So, you’ve found the cloud application of your dreams. It does everything you ever thought you could want and ten things you didn’t know you wanted but now can’t imagine living without. It took less than 13 seconds to fully configure, and after rolling it out you found that several users had placed pictures of your IT team on their desk next to pictures of their kids and spouses. You feel pretty good about your purchase.
Then it happens…
At 3:30 ET your helpdesk starts lighting up. Your cloud app is serving error pages intermittently and 20 minutes later, the app goes down completely. Users are asking you for answers, the vendor’s support page is silent and after sitting on hold for 20 minutes, a tech tells you that they hope to have more information soon. Eight hours later, you get a form email telling you that the service is partially up, but your users’ data won’t be available for another 8 hours. Twenty-four hours after that, the data returns, you’ve lost two days of user productivity, and your IT team’s picture moves from desks to dart boards.
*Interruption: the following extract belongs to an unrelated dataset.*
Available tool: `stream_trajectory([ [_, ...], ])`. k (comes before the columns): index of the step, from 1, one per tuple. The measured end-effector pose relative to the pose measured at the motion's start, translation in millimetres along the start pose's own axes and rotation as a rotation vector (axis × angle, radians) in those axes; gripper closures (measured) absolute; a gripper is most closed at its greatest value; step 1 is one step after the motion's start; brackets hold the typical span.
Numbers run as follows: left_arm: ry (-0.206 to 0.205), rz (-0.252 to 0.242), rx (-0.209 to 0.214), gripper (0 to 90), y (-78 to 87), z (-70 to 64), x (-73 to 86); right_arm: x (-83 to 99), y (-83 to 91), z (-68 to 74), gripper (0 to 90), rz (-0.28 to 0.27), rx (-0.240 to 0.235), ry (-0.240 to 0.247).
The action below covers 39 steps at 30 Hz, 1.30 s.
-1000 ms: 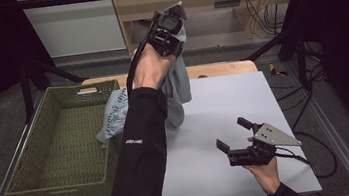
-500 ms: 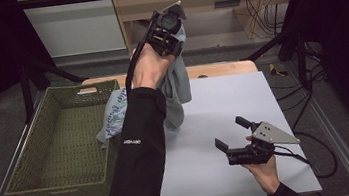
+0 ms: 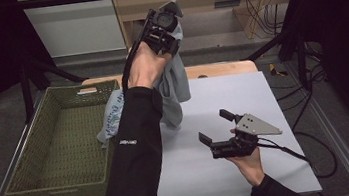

In the cloud world, you as the IT person hand over control of critical application infrastructure to your partner, expecting that the cloud vendor can manage that infrastructure better and more cheaply that you can.
But not every cloud vendor delivers on this promise, and it’s equally important to evaluate each application based on its architecture as well as its feature set.
Now imagine you are evaluating not just one application, but a core cloud infrastructure service that will be the central point through which you secure and manage access to ALL your applications.
An on demand identity & access management service is one of those core cloud infrastructure services and should be:
• Built for Web Scale — the service must scale up and down seamlessly with your needs.
• Always Available — the service must be architected for zero downtime. No maintenance windows required.
• Secure — the service must be more secure than anything you could build and operate on your own.
• Constantly Evolving — the service must deliver rapid innovation that enables new capabilities and insulates you from the constantly changing IT landscape.
At Okta we take this to heart and have built the software, operationalized the processes and hired the people it takes to deliver on all of these fronts. This technical whitepaper will provide an overview of the software and operational architecture that enables Okta to run a scalable, highly available, on demand identity and access management service.
A Cloud Native, Multitenant Architecture
One of the most critical aspects of Okta’s architecture is that it is completely multitenant. With multitenancy, all of our customers share the same underlying environment. Because it is shared, Okta can make the infrastructure extremely robust in terms of scale, redundancy, monitoring and processes.
The entire company is focused on making this one environment perfect. The overall picture of the service looks like this:
The system consists of a front end tier containing proxy load balancers (global load balancing is achieved leveraging DNS) and firewall services, an app tier where our software mostly runs, a set of functionally optimized databases. Everything is hosted running in Amazon Web Services (AWS) across multiple availability zones and geographically separated datacenters. The service isdesigned for high scale, high throughput, and 100% availability.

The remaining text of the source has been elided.